The album was released in October of that year and took me completely by surprise. At the time, I had pretty much given up on any new material from Mojave 3, and well, forget about Slowdive, and Halstead’s solo work, while excellent, had never been mind-blowing. I hadn’t heard any peep or rumour about any possible new Neil Halstead projects. The only reason I listened to this album at all was that the name, Black Hearted Brother, jumped out at me from the album release pages as one that I fancied. So, yes, the album was a surprise but it was even more so when I first put it on. Indeed, that voice was instantly familiar to me and a quick Google search had me smiling at the discovery.

The term supergroup was bandied about in the press immediately after the release of “Stars are our home” but the album was far from a planned project, really more of a happy accident that came together between friends. Neil Halstead, Nick Holton, and Mark Van Hoen, all had a wealth of prior recording experience between them. They knew what worked and what didn’t. But if you’re a fan of their previous work, don’t go into this album expecting a rehash of any of their respective bands’ classic albums. Rather, it’s a synthesis of what these guys are and do and what they haven’t done before and as a group, seemed to have made a conscious decision with this project to just let go of everything and not let themselves be restricted by their own musical history.
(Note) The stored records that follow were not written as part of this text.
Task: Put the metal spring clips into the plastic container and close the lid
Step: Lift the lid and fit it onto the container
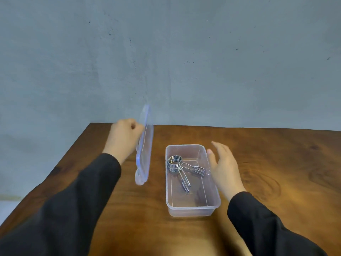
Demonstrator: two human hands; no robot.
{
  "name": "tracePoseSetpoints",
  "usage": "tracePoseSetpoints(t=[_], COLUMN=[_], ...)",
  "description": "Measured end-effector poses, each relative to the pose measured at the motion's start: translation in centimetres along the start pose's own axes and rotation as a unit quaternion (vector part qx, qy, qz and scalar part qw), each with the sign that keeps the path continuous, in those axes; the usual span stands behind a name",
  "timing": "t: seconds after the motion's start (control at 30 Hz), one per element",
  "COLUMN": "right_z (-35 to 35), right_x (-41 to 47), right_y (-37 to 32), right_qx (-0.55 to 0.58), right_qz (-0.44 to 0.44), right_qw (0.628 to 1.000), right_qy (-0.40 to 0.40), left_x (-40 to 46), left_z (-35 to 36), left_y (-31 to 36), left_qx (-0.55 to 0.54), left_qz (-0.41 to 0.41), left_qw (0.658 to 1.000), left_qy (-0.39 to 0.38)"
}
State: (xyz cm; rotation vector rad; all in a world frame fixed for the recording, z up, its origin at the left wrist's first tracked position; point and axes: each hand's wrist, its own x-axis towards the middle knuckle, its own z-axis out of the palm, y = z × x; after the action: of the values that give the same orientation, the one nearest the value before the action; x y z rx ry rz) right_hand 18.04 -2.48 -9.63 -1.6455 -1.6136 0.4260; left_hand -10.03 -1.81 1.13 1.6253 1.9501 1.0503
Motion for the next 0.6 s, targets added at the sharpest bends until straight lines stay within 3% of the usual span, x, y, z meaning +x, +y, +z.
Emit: tracePoseSetpoints(t=[0.07, 0.13, 0.2, 0.27, 0.37, 0.5, 0.6], right_z=[-1.5, -2.8, -3.9, -4.8, -5.5, -5.1, -3.8], right_x=[0.8, 1.4, 1.2, 0.7, 0.6, 1.0, 1.1], right_y=[-1.7, -3.3, -4.1, -3.9, -2.2, -0.4, 0.8], right_qx=[0.080, 0.192, 0.323, 0.373, 0.321, 0.162, 0.120], right_qz=[0.041, 0.094, 0.162, 0.194, 0.176, 0.145, 0.165], right_qw=[0.996, 0.971, 0.908, 0.879, 0.911, 0.963, 0.963], right_qy=[-0.022, -0.110, -0.211, -0.223, -0.188, -0.160, -0.177], left_x=[-1.0, -2.5, -4.0, -4.7, -5.2, -5.3, -5.3], left_z=[-1.3, -0.8, 0.7, 2.6, 4.7, 7.2, 8.7], left_y=[2.1, 3.9, 5.0, 4.7, 2.9, -1.0, -3.0], left_qx=[-0.212, -0.371, -0.456, -0.494, -0.454, -0.263, -0.168], left_qz=[-0.014, -0.033, -0.043, -0.063, -0.128, -0.145, -0.148], left_qw=[0.977, 0.928, 0.888, 0.866, 0.880, 0.945, 0.967], left_qy=[0.005, -0.019, -0.034, -0.036, -0.061, -0.127, -0.120])
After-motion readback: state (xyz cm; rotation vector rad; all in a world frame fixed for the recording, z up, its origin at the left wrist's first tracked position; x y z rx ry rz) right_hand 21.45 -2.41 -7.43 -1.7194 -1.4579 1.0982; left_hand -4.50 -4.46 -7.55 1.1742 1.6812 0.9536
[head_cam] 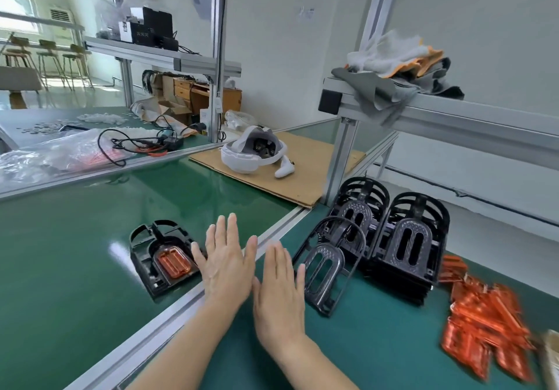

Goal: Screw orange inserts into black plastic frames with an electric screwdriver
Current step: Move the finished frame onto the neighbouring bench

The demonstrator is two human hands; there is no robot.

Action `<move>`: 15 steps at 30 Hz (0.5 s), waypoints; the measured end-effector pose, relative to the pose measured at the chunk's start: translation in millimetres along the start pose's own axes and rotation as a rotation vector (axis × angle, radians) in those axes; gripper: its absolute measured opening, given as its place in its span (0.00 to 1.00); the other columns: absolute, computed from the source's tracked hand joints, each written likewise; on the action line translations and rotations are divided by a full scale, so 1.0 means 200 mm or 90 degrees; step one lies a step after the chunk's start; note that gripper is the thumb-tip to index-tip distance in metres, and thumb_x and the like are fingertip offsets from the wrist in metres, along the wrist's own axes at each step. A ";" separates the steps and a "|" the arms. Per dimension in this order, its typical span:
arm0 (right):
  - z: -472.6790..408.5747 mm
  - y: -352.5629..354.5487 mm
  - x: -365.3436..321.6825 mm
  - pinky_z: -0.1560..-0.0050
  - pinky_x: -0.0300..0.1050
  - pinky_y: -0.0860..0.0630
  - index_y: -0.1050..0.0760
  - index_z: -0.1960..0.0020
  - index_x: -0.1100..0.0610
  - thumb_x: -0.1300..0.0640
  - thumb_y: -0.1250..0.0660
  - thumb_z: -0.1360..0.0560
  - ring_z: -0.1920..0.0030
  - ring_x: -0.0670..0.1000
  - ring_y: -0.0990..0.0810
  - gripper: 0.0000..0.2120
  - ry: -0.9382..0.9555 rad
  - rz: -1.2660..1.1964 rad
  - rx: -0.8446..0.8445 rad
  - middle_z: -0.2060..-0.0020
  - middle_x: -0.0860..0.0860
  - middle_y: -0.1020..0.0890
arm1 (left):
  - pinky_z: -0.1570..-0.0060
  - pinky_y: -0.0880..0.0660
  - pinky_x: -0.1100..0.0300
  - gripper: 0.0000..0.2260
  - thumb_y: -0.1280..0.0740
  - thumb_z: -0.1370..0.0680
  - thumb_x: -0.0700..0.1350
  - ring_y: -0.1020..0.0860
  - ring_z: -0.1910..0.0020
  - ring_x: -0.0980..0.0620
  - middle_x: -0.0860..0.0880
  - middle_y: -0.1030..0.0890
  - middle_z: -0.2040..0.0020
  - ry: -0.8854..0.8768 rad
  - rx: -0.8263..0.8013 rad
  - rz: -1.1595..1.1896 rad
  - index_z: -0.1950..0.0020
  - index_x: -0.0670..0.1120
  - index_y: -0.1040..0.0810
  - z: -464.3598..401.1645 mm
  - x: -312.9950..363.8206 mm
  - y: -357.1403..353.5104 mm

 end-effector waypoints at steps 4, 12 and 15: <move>0.10 0.13 0.18 0.31 0.46 0.77 0.64 0.22 0.55 0.52 0.56 0.16 0.25 0.45 0.69 0.27 -0.066 0.009 0.065 0.23 0.49 0.65 | 0.26 0.58 0.50 0.25 0.51 0.18 0.55 0.51 0.23 0.53 0.51 0.48 0.22 -0.043 -0.093 0.134 0.22 0.52 0.52 0.05 0.23 -0.16; 0.22 0.28 0.46 0.31 0.48 0.74 0.67 0.22 0.54 0.51 0.54 0.16 0.24 0.47 0.68 0.29 -0.178 0.008 0.107 0.23 0.48 0.66 | 0.26 0.53 0.49 0.24 0.51 0.17 0.53 0.46 0.24 0.51 0.50 0.43 0.22 -0.007 -0.230 0.244 0.22 0.53 0.50 0.17 0.46 -0.37; 0.20 0.29 0.52 0.29 0.50 0.71 0.68 0.22 0.55 0.50 0.54 0.16 0.23 0.49 0.67 0.30 -0.215 0.000 0.074 0.23 0.50 0.65 | 0.27 0.52 0.48 0.24 0.51 0.17 0.52 0.45 0.24 0.49 0.49 0.43 0.23 0.026 -0.257 0.249 0.22 0.52 0.51 0.17 0.46 -0.39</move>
Point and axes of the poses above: each hand's wrist, its own z-axis away from the middle knuckle, its own y-axis out of the back of the hand, x = y × z, the point moved 7 cm from there along -z, towards the middle knuckle
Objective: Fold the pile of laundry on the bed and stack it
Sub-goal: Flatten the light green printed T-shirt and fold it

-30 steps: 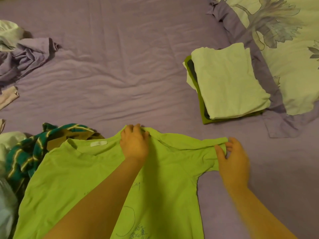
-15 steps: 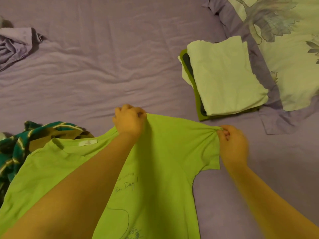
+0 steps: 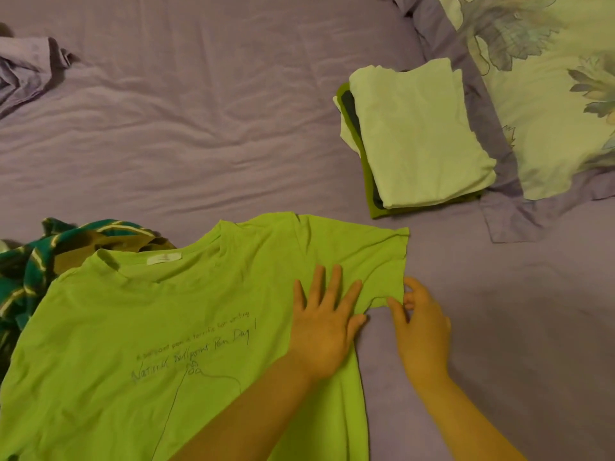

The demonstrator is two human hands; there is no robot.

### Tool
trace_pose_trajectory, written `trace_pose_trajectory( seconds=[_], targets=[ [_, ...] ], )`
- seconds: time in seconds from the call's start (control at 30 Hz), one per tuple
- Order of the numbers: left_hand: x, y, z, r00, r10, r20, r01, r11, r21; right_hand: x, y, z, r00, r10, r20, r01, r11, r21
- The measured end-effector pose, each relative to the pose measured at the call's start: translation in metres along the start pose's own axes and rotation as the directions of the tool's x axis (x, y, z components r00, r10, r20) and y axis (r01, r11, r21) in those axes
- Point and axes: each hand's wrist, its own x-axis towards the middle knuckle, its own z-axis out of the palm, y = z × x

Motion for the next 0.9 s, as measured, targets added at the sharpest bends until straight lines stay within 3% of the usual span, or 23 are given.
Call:
trace_pose_trajectory(
  seconds=[0.13,0.2,0.27,0.33,0.4,0.47,0.5,0.57,0.6,0.7,0.77,0.83,0.9],
  targets=[
    [-0.007,-0.011,0.020,0.997,-0.032,0.069,0.023,0.991,0.131,0.023,0.010,-0.025,0.999,-0.032,0.037,0.033,0.999,-0.029],
    [-0.009,-0.016,0.026,0.991,-0.040,0.126,0.024,0.991,0.128,0.036,0.017,-0.036,0.995,-0.061,0.079,0.075,0.980,-0.185],
    [-0.011,-0.015,0.027,0.988,-0.063,0.140,0.047,0.992,0.121,0.033,0.015,-0.036,0.979,-0.157,0.132,0.196,0.908,-0.371],
    [-0.017,-0.010,0.027,0.985,-0.078,0.153,0.063,0.993,0.103,0.021,0.005,-0.026,0.938,-0.286,0.194,0.343,0.843,-0.415],
    [-0.029,-0.009,0.028,0.983,-0.085,0.160,0.071,0.993,0.090,0.008,-0.011,-0.015,0.847,-0.440,0.298,0.531,0.726,-0.437],
    [-0.046,-0.015,0.029,0.979,-0.113,0.172,0.101,0.992,0.079,-0.001,-0.018,-0.007,0.788,-0.388,0.478,0.608,0.612,-0.506],
    [-0.056,-0.022,0.029,0.973,-0.139,0.184,0.128,0.989,0.070,-0.002,-0.019,-0.004,0.807,-0.291,0.514,0.572,0.602,-0.557],
    [-0.077,-0.036,0.027,0.957,-0.195,0.214,0.189,0.981,0.048,-0.004,-0.027,-0.001,0.868,-0.159,0.470,0.466,0.586,-0.663],
    [-0.089,-0.045,0.024,0.949,-0.224,0.221,0.220,0.975,0.043,-0.009,-0.036,0.002,0.870,-0.167,0.465,0.466,0.590,-0.659],
    [-0.124,-0.072,0.013,0.927,-0.257,0.274,0.255,0.966,0.043,-0.032,-0.072,0.018,0.719,-0.396,0.571,0.683,0.553,-0.477],
    [-0.147,-0.091,0.008,0.917,-0.254,0.307,0.260,0.965,0.023,-0.053,-0.089,0.031,0.600,-0.352,0.719,0.780,0.456,-0.428],
    [-0.169,-0.114,0.003,0.915,-0.268,0.301,0.274,0.961,0.021,-0.062,-0.095,0.048,0.644,-0.224,0.731,0.735,0.447,-0.510],
    [-0.188,-0.143,-0.004,0.920,-0.298,0.254,0.302,0.953,0.024,-0.066,-0.105,0.061,0.727,-0.107,0.678,0.620,0.526,-0.582]
  ],
)
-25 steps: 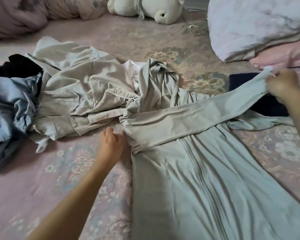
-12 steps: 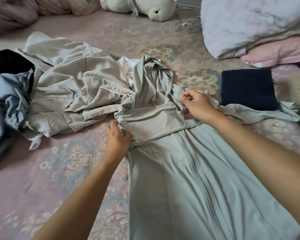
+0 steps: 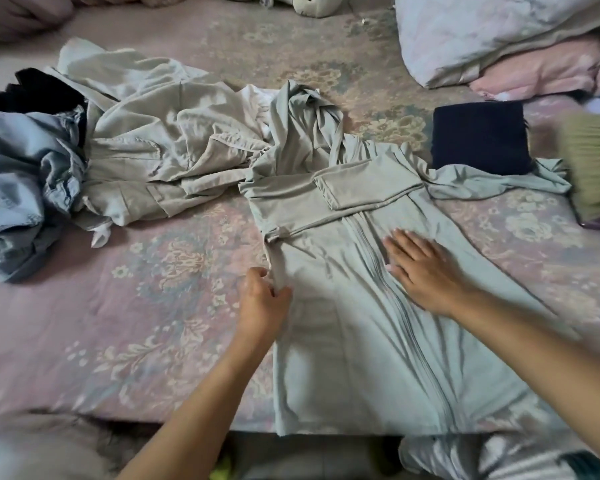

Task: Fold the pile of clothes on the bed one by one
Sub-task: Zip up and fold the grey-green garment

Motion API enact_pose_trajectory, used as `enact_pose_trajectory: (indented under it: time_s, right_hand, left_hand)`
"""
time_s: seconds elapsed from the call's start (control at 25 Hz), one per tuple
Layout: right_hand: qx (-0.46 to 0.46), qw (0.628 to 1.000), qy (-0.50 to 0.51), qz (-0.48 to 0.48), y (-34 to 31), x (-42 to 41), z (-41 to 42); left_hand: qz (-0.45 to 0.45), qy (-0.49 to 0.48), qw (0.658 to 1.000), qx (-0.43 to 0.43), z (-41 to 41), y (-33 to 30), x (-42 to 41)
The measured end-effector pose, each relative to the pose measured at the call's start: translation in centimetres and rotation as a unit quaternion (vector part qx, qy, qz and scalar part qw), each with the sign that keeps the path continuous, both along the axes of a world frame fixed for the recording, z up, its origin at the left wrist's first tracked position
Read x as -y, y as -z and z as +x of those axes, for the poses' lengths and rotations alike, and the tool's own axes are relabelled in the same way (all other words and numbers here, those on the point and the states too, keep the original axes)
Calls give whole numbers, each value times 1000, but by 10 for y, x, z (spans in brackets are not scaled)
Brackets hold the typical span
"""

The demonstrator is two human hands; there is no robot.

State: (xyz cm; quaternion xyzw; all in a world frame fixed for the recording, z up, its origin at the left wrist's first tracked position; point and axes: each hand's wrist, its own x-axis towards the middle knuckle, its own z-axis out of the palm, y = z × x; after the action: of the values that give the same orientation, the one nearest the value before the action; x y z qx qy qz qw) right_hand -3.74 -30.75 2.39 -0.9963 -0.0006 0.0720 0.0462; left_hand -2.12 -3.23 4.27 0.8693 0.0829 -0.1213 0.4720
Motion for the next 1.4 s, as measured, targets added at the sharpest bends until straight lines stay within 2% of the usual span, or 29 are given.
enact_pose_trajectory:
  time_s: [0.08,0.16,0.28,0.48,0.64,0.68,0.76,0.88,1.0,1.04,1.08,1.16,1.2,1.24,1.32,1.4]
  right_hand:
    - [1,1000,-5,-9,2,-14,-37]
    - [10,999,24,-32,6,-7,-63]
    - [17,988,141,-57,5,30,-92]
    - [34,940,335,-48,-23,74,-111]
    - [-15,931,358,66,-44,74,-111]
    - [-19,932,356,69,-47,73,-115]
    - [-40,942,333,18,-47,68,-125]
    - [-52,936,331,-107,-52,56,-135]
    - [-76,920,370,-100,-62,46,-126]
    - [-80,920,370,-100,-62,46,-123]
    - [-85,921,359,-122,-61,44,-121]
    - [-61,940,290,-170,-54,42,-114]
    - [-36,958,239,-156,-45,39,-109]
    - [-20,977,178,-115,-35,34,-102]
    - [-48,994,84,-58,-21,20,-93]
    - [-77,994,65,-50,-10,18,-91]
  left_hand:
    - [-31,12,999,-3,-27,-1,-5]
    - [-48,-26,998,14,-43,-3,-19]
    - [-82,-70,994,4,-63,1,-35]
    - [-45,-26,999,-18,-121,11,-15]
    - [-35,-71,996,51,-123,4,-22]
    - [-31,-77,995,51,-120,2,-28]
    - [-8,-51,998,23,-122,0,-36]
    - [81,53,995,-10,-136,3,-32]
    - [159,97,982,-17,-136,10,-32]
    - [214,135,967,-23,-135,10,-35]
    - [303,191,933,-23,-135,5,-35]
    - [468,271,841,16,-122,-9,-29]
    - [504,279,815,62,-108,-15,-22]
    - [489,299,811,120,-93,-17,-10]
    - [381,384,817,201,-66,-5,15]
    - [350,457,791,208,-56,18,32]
In that sense, “Stars are our home” is an experimental album and for me, it’s an experiment that worked wondrously.

When I listen to it still, I picture these guys just having a blast in the studio, just playing with different sounds and not thinking too much about whether any of the songs will make a good single or not. Indeed, you can tell that this is an album that the musicians wanted to make for themselves and nobody else. It feels like a shake up (shake down) to the dream pop scene of the 21st century, their record label, the mighty Slumberland Records, calling it “space-rock/shoegaze/post-everything”. It’s the veterans showing the young pups how it’s done. It’s noisy, electronic, gentle, beautiful, ugly, and delicious. “Stars are our home” rocks*.

There’s certainly plenty to like on “Stars are our home” but “This is how it feels” became an early favourite around these parts and remains so to this day. Never since Spiritualized’s “Ladies and gentlemen, we are floating in space” has a song practically forced me to picture myself orbiting the earth from outer space, encapsulating the feeling of weightlessness and solitude. By times gentle and by times brash, it dances daringly between genres, flitting between folk and synth, splashing bright colours and loud washes over the already blurred lines of psychedelia. It lulls you, lullaby-like, into a false sense of security with its gentle drum rhythm and barely there guitar strums and then, shakes you wide awake at each freakout chorus.

*Unfortunately, “Stars are our home” would turn out to be the one and only release by the project. I’m not even sure they ever did any shows to promote it, though I’m sure these shows would’ve been amazing. Slowdive announced their reunion not long into 2014, taking up the lion’s share of Neil Halstead’s over the last decade or so.